I do read some 19th century literature, though – mainly Arthur Conan Doyle and select Gothic horror novels, which I love for their arcane delicacy and creeping horror as much as for the rich language.
Julie Bozza’s novel, The Fine Point of His Soul, wonderfully combines Gothic horror and the poetic philosophy of the Romantics by having Keats, the Shelleys and Byron all as characters in her elegant, flowing and gloriously creepy alternative history set in Italy in 1820-21.
The story is narrated by sailor Andrew Sullivan, who is seeking a man named Adrian Hart, hoping to exact some kind of justice from him. Hart, going by the name of Iago, is an elusive figure, responsible for the death of his own sister, Elena, the wife of Sullivan’s captain, and secret beloved of Andrew himself.
Sullivan falls in with Keats and Keats’ friend, the artist Severin, and joins them on their journey to Rome, where they all become entangled is Hart’s murky doings. Before long, the Shelleys, Byron and Byron’s loyal servant Fletcher are enlisted in the mission to find out what Hart is up to and how they might thwart him – if they can indeed discover his true nature.
The true nature of Adrian Hart is very difficult to define. Quoting Iago, all he’ll say about himself is ‘I am not what I am’, and that appears to be of little help to anyone, though it gives pretty much everyone the creeps. As a protagonist, Hart is in fact seen very little in this book – but we see the effects of his passage everywhere we look. We encounter those who have encountered Hart and see for ourselves the wreckage they become, even while having no idea what he is doing to them or how.
Bozza treads some very fine lines in this novel, but does so as a skilled tightrope walker. She evokes the language and cadences of the time period without sounding like a pastiche – her prose has an easy, thoroughly readable flow. Through Andrew Sullivan she has a narrator who is practical but has a love of the noble and poetic, particularly explored through his friendship with Keats and the discussions he has with all the poets.
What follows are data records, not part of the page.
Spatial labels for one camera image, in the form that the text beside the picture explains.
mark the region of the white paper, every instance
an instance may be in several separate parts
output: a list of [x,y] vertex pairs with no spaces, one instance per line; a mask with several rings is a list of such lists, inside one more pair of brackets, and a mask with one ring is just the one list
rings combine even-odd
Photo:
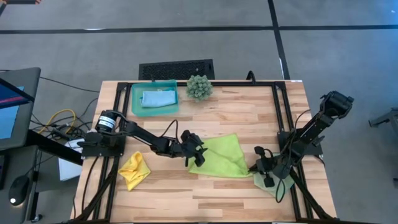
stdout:
[[[76,152],[81,153],[82,148],[79,147],[77,144],[78,142],[85,141],[84,139],[76,139],[72,141],[68,141],[65,143],[66,147],[72,148]],[[77,177],[81,173],[81,166],[74,164],[72,162],[68,162],[66,160],[58,158],[58,163],[59,163],[59,170],[60,170],[60,180],[61,181],[66,181],[69,179],[72,179],[74,177]]]

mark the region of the yellow cable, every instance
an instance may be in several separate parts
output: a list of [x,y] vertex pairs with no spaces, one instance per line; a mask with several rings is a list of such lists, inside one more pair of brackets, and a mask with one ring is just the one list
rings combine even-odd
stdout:
[[71,110],[71,109],[63,109],[63,110],[60,110],[60,111],[56,112],[53,116],[51,116],[51,118],[49,119],[49,121],[47,122],[47,124],[38,132],[38,134],[41,134],[41,133],[49,126],[49,124],[51,124],[51,121],[52,121],[56,116],[58,116],[58,114],[63,113],[63,112],[66,112],[66,111],[69,111],[69,112],[71,112],[71,113],[73,114],[73,121],[72,121],[70,127],[69,127],[69,128],[67,129],[67,131],[66,131],[66,133],[68,133],[68,132],[71,130],[72,126],[75,124],[75,121],[76,121],[76,113],[75,113],[73,110]]

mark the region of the computer mouse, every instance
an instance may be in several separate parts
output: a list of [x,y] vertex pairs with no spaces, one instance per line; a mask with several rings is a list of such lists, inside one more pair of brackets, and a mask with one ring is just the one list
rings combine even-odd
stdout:
[[17,177],[8,191],[8,199],[11,205],[17,206],[24,202],[29,186],[29,178],[26,175]]

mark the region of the floor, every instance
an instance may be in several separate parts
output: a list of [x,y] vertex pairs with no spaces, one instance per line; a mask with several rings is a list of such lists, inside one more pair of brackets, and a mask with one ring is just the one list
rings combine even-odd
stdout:
[[[195,26],[262,28],[0,34],[0,68],[40,67],[43,77],[99,90],[103,80],[137,79],[140,63],[212,58],[217,79],[242,79],[252,70],[257,79],[290,76],[303,80],[313,114],[319,110],[319,97],[338,90],[355,98],[355,102],[347,118],[325,130],[322,143],[337,214],[342,220],[398,223],[398,190],[392,181],[398,177],[398,139],[388,124],[379,128],[368,125],[369,119],[397,106],[398,27],[389,25],[398,24],[398,2],[278,0],[274,4],[283,52],[277,48],[274,31],[265,28],[273,25],[266,0],[118,0],[112,4],[105,0],[44,0],[38,6],[9,5],[0,17],[0,33]],[[379,27],[283,29],[370,25]],[[96,93],[41,80],[34,114],[41,122],[64,108],[82,114],[96,97]],[[95,103],[83,119],[90,121],[94,109]],[[66,187],[42,195],[38,211],[45,217],[40,223],[68,219],[76,183],[72,180]],[[54,195],[61,195],[56,206],[49,203]]]

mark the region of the wooden table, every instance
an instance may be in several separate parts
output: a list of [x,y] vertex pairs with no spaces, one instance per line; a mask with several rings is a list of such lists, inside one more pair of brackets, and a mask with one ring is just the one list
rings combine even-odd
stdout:
[[[103,82],[95,111],[94,124],[103,110],[113,108],[116,81]],[[302,82],[286,81],[287,93],[293,119],[308,109]],[[254,146],[262,146],[279,152],[276,133],[279,131],[272,90],[268,86],[226,86],[214,87],[212,96],[201,103],[189,99],[185,87],[178,88],[180,111],[170,116],[139,118],[131,111],[127,118],[137,122],[144,129],[161,135],[173,119],[178,119],[179,134],[189,129],[202,139],[236,133],[248,166],[259,158]],[[279,93],[280,104],[283,104]],[[284,107],[282,116],[285,127],[287,118]],[[302,127],[311,118],[303,115],[298,122]],[[174,136],[171,127],[166,136]],[[227,179],[190,174],[184,166],[185,158],[171,159],[155,155],[148,146],[133,138],[127,138],[124,155],[119,167],[136,151],[142,152],[152,171],[131,192],[127,191],[124,179],[118,175],[114,193],[111,222],[271,222],[294,221],[290,191],[281,203],[269,193],[253,184],[252,177]],[[99,158],[91,174],[85,198],[85,206],[97,191],[103,158]],[[77,215],[81,212],[81,200],[88,171],[93,158],[84,161],[78,184],[75,204]],[[331,216],[336,216],[325,168],[313,156],[305,156],[303,168],[309,191]],[[302,194],[297,189],[302,217],[305,207]],[[105,192],[99,217],[104,217]]]
Bozza writes artists who converse like artists without getting pompous or sounding like she’s simply reworking material from their own poetry or diaries. Her understanding of the poets in question and their worldviews feels extensive, and she manages to incorporate these ideas with a light touch and a sensibility for how they impact the characters, their interactions and the overall story.
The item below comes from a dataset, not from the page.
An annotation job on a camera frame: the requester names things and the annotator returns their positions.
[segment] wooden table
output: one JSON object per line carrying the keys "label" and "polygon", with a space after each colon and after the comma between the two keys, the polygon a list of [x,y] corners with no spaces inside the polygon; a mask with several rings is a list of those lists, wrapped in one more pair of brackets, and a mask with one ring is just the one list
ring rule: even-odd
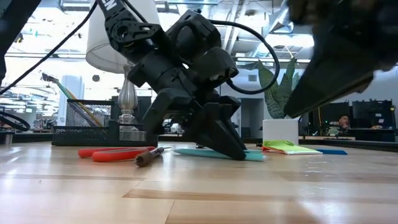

And she carries of the trick of the 19th century Gothic novel of having a slow pace that takes a long time to advance the hunt for Hart without being in the slightest bit dull or a drag. Instead, the inexorable pace of it is taut and full of anticipation. The events that ratchet up the tension are often small but significant: the inexplicable devastation visited on Severn when he meets Hart and has a drawing taken from him; the sway that Hart seems to have over the fascinated Byron; the confrontation that leaves our hero Sullivan in despair.
There is a definite creeping horror in The Fine Point of His Soul, the product of a finely wrought atmosphere rather than any scenes of violence or recognisable corruption. The final confrontation takes place in Hart’s notorious library (a scene which, as a book lover, pulled me exquisitely in several directions) and the poets and other protagonists are left to make what sense they can of the outcome, as well as the nature of the evil of Adrian Hart – this venomous Iago. There’s an element of frustration to this lack of definition, but also a certain pleasure in deciding for yourself. (I see him as a vampire of sorts, but of course we know my predelictions in this area.) I admit I found the ending perfect and in keeping with the tone and atmosphere built so carefully throughout the novel.
The Fine Point of His Soul is a beautifully crafted novel of Gothic horror, evoking original tales of the time period while achieving its own storytelling voice.
It also makes me want to go out and read the poetry of the Romantics.